§ **Task directions**
Exactly the lines from the first line of the records to the line holding "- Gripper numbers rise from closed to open" should be duplicated, and nothing more; pictures stay out.

(Records from a data source)
══════

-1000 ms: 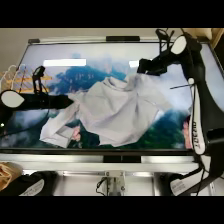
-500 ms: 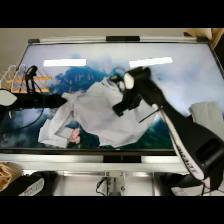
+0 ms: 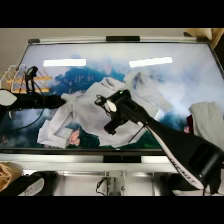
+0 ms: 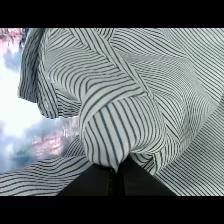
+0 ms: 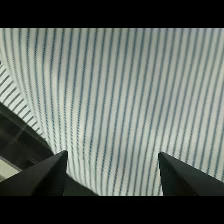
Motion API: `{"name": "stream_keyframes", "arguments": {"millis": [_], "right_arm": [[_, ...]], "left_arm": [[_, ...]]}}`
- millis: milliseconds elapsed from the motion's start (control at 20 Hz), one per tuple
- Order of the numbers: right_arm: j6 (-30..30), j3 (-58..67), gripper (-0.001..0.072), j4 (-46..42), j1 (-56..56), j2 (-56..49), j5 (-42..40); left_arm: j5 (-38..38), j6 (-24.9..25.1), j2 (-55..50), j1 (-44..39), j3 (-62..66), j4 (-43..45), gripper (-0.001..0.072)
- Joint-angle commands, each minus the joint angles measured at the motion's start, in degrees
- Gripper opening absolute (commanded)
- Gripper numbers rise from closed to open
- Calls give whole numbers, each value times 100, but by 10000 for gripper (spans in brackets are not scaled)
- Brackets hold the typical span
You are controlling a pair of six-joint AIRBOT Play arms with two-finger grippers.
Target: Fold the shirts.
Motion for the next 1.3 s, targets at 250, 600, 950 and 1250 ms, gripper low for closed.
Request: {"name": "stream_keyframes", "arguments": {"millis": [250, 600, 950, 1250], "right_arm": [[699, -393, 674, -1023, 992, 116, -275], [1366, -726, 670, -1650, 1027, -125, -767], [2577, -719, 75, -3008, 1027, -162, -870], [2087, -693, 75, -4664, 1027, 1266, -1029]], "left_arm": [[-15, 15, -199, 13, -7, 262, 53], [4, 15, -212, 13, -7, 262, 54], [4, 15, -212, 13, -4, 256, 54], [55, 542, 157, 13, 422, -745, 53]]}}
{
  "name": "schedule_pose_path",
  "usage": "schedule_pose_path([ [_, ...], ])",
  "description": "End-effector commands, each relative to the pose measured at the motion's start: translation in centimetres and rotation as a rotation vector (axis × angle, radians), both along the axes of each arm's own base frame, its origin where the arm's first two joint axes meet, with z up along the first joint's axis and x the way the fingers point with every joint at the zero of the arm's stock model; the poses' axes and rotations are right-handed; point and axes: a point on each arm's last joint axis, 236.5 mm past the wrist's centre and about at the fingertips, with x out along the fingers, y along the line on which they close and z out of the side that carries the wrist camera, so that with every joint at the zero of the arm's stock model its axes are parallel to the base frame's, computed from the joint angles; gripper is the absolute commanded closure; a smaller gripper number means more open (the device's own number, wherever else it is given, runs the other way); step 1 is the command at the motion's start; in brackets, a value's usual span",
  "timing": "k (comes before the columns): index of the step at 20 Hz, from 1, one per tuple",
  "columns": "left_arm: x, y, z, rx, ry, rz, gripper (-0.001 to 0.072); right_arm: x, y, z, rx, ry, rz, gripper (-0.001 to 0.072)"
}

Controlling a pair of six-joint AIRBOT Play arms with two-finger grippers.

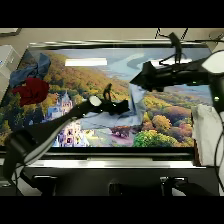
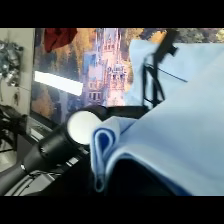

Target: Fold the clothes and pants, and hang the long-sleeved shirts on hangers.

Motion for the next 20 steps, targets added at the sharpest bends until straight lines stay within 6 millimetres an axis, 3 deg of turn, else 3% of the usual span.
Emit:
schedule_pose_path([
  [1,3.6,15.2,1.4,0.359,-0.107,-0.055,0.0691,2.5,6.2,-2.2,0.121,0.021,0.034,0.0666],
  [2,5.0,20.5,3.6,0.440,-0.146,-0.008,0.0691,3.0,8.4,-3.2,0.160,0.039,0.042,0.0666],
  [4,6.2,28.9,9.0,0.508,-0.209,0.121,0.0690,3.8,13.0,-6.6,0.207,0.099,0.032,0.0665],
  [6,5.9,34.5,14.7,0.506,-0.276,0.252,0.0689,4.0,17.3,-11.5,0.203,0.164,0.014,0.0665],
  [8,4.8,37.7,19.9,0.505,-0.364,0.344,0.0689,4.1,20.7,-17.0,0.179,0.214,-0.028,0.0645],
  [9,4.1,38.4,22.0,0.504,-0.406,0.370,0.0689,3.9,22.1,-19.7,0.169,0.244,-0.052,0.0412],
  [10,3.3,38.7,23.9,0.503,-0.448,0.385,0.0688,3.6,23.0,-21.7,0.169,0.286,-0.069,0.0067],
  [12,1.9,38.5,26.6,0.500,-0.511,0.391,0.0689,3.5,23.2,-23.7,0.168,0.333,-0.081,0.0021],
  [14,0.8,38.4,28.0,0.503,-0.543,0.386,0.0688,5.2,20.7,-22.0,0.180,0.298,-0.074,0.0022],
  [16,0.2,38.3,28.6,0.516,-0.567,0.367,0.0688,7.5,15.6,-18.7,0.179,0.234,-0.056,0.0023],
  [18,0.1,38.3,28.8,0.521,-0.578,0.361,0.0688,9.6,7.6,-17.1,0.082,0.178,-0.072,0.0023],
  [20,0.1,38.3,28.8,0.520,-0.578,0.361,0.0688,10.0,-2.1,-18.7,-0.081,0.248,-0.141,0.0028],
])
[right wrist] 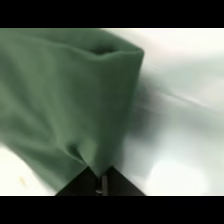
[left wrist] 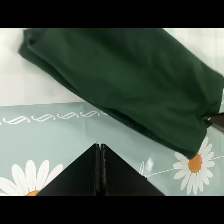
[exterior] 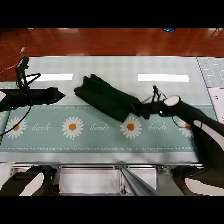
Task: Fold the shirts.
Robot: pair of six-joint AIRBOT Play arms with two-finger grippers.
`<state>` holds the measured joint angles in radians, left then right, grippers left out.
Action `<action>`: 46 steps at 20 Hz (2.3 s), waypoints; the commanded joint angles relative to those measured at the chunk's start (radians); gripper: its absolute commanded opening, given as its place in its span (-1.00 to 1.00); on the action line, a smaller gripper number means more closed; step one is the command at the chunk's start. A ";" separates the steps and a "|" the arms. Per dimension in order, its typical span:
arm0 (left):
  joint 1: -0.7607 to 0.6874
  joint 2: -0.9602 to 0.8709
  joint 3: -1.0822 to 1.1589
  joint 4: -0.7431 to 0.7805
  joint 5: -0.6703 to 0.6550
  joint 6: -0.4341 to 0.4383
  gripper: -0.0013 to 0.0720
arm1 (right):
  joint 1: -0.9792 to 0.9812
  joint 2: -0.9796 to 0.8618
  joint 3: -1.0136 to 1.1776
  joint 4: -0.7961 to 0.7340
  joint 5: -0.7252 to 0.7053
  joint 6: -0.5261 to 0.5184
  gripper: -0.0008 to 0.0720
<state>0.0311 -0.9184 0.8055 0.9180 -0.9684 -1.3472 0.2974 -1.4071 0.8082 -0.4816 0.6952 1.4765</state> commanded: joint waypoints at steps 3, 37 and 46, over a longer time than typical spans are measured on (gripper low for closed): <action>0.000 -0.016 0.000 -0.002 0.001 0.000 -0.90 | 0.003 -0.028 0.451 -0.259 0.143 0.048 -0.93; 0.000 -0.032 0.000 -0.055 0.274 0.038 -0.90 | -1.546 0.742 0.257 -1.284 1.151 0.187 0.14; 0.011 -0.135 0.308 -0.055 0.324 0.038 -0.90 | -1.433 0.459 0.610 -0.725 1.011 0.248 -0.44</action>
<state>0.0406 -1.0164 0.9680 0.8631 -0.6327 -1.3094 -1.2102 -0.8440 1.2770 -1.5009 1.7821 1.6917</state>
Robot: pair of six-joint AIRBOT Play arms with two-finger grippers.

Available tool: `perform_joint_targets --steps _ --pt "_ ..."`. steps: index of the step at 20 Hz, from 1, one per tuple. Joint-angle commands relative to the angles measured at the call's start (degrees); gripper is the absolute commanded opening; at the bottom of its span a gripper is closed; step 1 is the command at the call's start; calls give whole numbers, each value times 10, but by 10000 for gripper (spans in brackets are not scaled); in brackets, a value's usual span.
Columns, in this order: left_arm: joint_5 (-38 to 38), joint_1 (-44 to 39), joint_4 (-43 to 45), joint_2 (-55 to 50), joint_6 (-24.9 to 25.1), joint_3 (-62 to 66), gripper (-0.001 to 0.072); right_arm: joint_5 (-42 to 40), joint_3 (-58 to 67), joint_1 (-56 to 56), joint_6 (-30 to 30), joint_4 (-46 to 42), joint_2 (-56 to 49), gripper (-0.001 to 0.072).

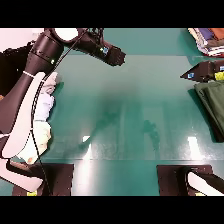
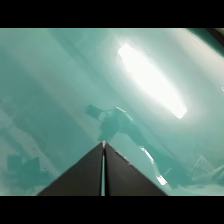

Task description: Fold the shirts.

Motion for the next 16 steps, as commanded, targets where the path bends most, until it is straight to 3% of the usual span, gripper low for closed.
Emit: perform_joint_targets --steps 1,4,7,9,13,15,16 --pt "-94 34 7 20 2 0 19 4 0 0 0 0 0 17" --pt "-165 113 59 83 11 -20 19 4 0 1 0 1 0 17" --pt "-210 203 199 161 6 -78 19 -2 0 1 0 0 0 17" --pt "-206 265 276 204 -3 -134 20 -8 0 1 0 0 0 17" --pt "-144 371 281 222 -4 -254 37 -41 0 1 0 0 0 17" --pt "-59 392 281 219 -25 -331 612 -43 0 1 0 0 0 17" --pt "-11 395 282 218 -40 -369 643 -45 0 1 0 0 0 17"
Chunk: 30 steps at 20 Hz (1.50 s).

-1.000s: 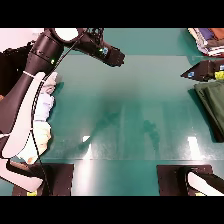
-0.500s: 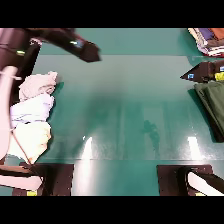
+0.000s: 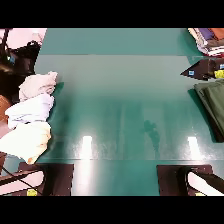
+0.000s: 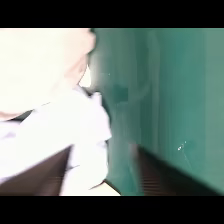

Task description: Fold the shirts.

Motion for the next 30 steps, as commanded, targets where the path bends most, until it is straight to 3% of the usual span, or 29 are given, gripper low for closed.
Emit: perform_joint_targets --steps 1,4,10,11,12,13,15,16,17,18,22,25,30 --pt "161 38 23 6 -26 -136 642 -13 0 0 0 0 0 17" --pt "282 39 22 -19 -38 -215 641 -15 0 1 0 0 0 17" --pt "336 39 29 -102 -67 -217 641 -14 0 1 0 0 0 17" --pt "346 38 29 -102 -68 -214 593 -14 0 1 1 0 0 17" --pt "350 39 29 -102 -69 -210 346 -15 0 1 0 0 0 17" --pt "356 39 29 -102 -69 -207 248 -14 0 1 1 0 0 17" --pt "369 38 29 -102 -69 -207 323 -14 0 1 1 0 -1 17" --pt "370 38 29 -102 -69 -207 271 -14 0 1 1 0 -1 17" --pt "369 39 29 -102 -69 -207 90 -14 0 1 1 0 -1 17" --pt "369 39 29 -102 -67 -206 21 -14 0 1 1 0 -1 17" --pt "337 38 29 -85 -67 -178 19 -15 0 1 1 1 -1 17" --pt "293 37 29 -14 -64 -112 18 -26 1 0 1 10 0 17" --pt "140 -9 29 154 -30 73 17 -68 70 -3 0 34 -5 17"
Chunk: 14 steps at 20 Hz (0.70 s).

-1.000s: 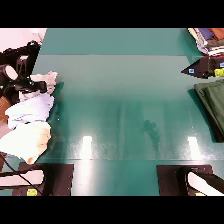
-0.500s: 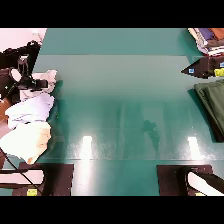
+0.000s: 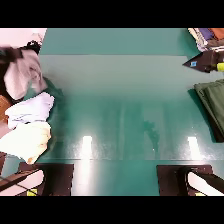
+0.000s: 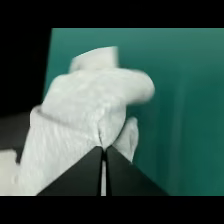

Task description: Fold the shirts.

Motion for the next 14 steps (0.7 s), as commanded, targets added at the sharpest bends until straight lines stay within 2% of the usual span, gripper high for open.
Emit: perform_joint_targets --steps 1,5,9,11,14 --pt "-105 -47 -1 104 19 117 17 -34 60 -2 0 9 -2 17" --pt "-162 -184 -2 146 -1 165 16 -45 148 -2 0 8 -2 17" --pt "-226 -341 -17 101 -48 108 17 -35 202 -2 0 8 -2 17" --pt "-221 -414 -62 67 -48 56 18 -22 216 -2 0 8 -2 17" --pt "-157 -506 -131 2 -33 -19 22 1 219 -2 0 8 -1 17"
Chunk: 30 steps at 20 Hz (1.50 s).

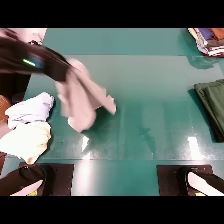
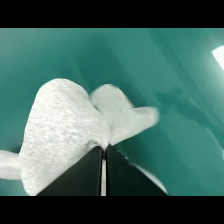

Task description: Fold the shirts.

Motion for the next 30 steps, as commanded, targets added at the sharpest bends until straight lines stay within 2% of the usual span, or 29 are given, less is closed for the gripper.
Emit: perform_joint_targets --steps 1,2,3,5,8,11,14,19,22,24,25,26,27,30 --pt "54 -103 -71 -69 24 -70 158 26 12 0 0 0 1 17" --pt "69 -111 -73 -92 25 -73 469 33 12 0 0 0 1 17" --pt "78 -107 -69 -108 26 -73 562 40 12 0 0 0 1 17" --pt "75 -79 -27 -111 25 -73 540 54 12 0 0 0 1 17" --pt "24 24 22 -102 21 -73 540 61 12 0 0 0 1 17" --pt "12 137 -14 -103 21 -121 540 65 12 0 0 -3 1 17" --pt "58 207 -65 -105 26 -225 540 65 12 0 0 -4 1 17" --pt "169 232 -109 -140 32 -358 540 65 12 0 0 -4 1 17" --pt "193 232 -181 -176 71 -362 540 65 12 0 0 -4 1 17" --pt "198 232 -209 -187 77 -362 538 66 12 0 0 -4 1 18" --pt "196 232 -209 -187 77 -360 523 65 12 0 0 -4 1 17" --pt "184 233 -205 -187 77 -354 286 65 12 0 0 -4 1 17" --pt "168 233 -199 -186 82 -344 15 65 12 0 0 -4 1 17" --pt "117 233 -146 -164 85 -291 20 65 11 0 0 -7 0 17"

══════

§ **Response box**
-1000 ms: 
-500 ms: 
+0 ms: 
+0 ms: 
+0 ms: 
Motion API: `{"name": "stream_keyframes", "arguments": {"millis": [_], "right_arm": [[_, ...]], "left_arm": [[_, ...]]}}`
- millis: milliseconds elapsed from the motion's start (control at 20 Hz), one per tuple
- Order of the numbers: right_arm: j6 (-30..30), j3 (-58..67), gripper (-0.001..0.072), j4 (-46..42), j1 (-56..56), j2 (-56..49), j5 (-42..40); left_arm: j5 (-38..38), j6 (-24.9..25.1), j2 (-55..50), j1 (-44..39), j3 (-62..66), j4 (-43..45), gripper (-0.001..0.072)
- Joint-angle commands, each minus the joint angles measured at the motion's start, in degrees
- Gripper opening absolute (commanded)
- Gripper numbers rise from closed to open

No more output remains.